Determine the count of lines in the data below that include the word "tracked", and give nothing besides it.

[DATA]

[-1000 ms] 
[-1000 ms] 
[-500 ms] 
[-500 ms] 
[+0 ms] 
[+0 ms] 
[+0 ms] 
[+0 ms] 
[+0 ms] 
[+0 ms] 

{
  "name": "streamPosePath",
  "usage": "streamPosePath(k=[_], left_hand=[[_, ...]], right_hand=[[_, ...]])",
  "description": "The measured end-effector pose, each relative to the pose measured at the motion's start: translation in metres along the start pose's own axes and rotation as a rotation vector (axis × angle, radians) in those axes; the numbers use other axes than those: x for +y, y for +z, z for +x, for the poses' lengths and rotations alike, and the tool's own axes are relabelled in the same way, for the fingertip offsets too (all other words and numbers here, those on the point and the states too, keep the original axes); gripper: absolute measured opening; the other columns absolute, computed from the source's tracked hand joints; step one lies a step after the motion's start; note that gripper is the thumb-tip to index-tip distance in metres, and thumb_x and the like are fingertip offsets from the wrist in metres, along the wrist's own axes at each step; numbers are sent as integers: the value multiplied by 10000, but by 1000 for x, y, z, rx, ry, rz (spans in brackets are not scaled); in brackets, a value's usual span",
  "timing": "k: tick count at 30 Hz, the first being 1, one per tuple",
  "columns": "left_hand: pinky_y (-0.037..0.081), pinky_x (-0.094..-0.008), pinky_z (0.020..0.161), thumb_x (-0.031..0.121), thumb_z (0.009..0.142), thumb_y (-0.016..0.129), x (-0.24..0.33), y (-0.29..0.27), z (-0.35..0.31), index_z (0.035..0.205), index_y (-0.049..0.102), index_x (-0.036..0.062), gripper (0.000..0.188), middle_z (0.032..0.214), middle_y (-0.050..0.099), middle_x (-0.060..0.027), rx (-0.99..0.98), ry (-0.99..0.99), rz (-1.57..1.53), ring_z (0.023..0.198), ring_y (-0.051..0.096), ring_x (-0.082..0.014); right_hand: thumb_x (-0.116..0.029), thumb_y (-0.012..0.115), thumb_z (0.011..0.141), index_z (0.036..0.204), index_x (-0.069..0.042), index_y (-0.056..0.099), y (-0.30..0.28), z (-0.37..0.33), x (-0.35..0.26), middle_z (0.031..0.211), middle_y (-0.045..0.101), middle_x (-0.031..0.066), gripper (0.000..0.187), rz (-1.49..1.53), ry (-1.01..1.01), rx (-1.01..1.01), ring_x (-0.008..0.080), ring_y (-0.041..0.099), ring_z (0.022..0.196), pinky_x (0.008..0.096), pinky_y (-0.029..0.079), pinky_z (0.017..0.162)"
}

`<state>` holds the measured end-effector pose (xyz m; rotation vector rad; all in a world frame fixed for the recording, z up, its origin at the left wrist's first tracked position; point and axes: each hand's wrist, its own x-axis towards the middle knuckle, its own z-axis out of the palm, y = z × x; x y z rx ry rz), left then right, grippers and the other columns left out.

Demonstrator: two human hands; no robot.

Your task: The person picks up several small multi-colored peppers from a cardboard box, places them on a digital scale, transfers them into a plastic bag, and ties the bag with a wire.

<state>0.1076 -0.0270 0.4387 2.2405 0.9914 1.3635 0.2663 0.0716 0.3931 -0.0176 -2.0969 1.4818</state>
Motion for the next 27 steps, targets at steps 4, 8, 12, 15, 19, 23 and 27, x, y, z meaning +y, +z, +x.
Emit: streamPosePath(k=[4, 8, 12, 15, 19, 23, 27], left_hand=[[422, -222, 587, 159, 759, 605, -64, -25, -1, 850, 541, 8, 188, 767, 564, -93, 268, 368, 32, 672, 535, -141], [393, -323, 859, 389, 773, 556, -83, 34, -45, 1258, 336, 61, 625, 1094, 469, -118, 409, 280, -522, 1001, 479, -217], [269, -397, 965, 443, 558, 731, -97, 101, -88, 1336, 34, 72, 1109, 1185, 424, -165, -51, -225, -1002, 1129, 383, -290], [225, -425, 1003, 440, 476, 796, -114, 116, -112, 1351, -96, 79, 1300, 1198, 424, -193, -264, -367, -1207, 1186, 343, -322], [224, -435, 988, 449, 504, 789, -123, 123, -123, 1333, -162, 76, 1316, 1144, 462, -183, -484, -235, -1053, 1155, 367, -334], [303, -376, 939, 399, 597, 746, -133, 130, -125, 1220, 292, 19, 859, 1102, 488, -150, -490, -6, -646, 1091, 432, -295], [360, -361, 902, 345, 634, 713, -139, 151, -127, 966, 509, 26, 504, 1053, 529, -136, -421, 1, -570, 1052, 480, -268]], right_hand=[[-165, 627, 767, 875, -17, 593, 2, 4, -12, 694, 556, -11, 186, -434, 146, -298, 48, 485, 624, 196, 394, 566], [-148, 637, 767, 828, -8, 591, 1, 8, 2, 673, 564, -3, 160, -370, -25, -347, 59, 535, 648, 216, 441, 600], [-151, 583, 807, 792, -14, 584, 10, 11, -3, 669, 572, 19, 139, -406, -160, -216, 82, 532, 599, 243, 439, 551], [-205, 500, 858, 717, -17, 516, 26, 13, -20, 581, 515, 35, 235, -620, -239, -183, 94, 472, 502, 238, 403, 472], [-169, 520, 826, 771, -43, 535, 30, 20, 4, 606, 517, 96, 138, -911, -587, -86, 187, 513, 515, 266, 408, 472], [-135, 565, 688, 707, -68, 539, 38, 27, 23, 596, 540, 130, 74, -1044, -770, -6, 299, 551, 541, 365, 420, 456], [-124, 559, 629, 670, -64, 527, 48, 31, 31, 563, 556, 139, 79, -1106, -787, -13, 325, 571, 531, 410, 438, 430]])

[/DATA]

ANSWER:
2